Background and motivation
The Roslyn and runtime teams are looking at improving the experience of writing formatted text, primarily around source generators. An important feature for Roslyn is a mechanism to, without a copy, get a read-only view of any text that no one else can write to. The lack of an API to provide this has been blocking dotnet/roslyn#61326.
The Roslyn team has mentioned recently that they are okay with a non-optimal copy-based API for downlevel scenarios as long as there is a no-copy API on the horizon. This proposal provides such an API.
API Proposal
namespace System.Text;
public class StringBuilder
{
public StringBuilder MoveChunksToStringBuilder();
}
This API will create a new StringBuilder instance initialized to the same state as the original instance, and then reset the fields of the original instance back to the same state as a freshly created instance.
This clearing behavior is in contrast to the behavior when Clear is called, where the internal array is not thrown away.
API Usage
Roslyn would use it with an API similar to the following:
public abstract class SourceText
{
public static SourceText DrainFrom(StringBuilder stringBuilder)
{
return new StringBuilderText(stringBuilder.MoveChunksToStringBuilder());
}
}
(StringBuilderText implementation, not able to wrap user-provided StringBuilders until this StringBuilder API is added)

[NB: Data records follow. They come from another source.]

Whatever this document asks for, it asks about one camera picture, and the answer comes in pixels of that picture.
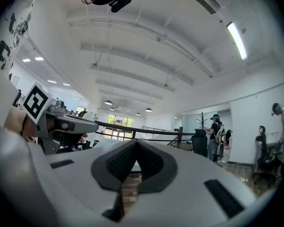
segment white ceiling
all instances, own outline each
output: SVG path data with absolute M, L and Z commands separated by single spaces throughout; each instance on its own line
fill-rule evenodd
M 261 20 L 260 2 L 206 1 L 215 14 L 195 0 L 133 0 L 115 14 L 106 5 L 56 0 L 67 14 L 64 24 L 73 48 L 80 53 L 86 73 L 96 77 L 101 101 L 137 108 L 155 105 L 179 91 L 189 92 L 211 82 L 209 75 L 219 77 L 272 51 L 273 43 L 259 32 L 263 26 L 269 31 Z M 245 61 L 226 28 L 231 21 L 246 47 Z M 18 58 L 25 56 L 34 52 L 23 48 Z M 30 69 L 43 80 L 62 83 L 49 66 L 34 62 Z

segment woman
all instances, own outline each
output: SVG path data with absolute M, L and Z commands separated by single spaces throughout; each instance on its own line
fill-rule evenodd
M 218 143 L 216 142 L 215 135 L 217 135 L 220 129 L 220 117 L 218 114 L 214 114 L 211 118 L 213 121 L 212 127 L 209 130 L 205 130 L 206 134 L 210 135 L 208 150 L 207 150 L 207 158 L 213 161 L 213 154 L 217 154 Z

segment floor
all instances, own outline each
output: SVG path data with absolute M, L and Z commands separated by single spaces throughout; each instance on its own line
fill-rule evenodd
M 252 169 L 249 166 L 239 166 L 235 164 L 223 164 L 219 163 L 223 169 L 232 173 L 239 180 L 244 182 L 257 197 L 260 197 L 265 193 L 269 188 L 267 183 L 263 180 L 254 184 L 252 179 Z M 137 201 L 137 187 L 141 183 L 141 174 L 130 174 L 122 185 L 122 196 L 123 196 L 123 206 L 124 211 L 127 213 L 130 208 Z

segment ceiling light
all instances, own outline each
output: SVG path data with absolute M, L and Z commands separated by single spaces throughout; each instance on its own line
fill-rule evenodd
M 104 103 L 107 104 L 107 105 L 112 105 L 113 104 L 112 101 L 110 101 L 110 100 L 107 100 Z
M 243 41 L 240 37 L 240 34 L 235 26 L 235 24 L 233 22 L 230 22 L 227 26 L 228 30 L 230 31 L 233 39 L 236 42 L 237 48 L 240 52 L 241 58 L 242 60 L 245 60 L 247 58 L 247 54 L 246 54 L 246 50 L 243 44 Z

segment railing
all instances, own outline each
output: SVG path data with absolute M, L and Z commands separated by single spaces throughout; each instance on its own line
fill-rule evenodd
M 124 127 L 124 126 L 119 126 L 119 125 L 115 125 L 115 124 L 110 124 L 110 123 L 104 123 L 104 122 L 99 122 L 99 121 L 95 121 L 99 126 L 103 126 L 103 127 L 109 127 L 109 128 L 114 128 L 114 129 L 119 129 L 119 130 L 124 130 L 124 131 L 132 131 L 132 137 L 124 137 L 125 139 L 136 139 L 136 132 L 140 132 L 140 133 L 151 133 L 151 134 L 163 134 L 163 135 L 175 135 L 175 139 L 174 140 L 149 140 L 149 141 L 169 141 L 169 144 L 172 142 L 177 142 L 177 145 L 179 146 L 179 144 L 182 141 L 186 141 L 186 140 L 182 140 L 182 136 L 183 135 L 195 135 L 194 133 L 183 133 L 183 127 L 180 127 L 179 132 L 173 132 L 173 131 L 155 131 L 155 130 L 146 130 L 146 129 L 137 129 L 137 128 L 130 128 L 130 127 Z M 105 134 L 105 133 L 100 133 L 100 132 L 96 132 L 96 134 L 100 134 L 100 135 L 108 135 L 111 136 L 110 134 Z
M 156 128 L 152 128 L 152 127 L 146 127 L 146 126 L 142 126 L 142 129 L 144 130 L 149 130 L 149 131 L 167 131 L 167 130 L 161 130 L 161 129 L 156 129 Z

New StringBuilder versus array
An allocation is needed somewhere so that chunk enumeration can start multiple times after the original StringBuilder is cleared.
Allocating a new StringBuilder is cheaper than allocating an array of chunks, both because the array would be variable sized and because populating the array requires following the whole linked list chain. In comparison, the implementation of MoveChunksToStringBuilder needs only allocate a new StringBuilder and set a handful of fields directly in the old and new instances.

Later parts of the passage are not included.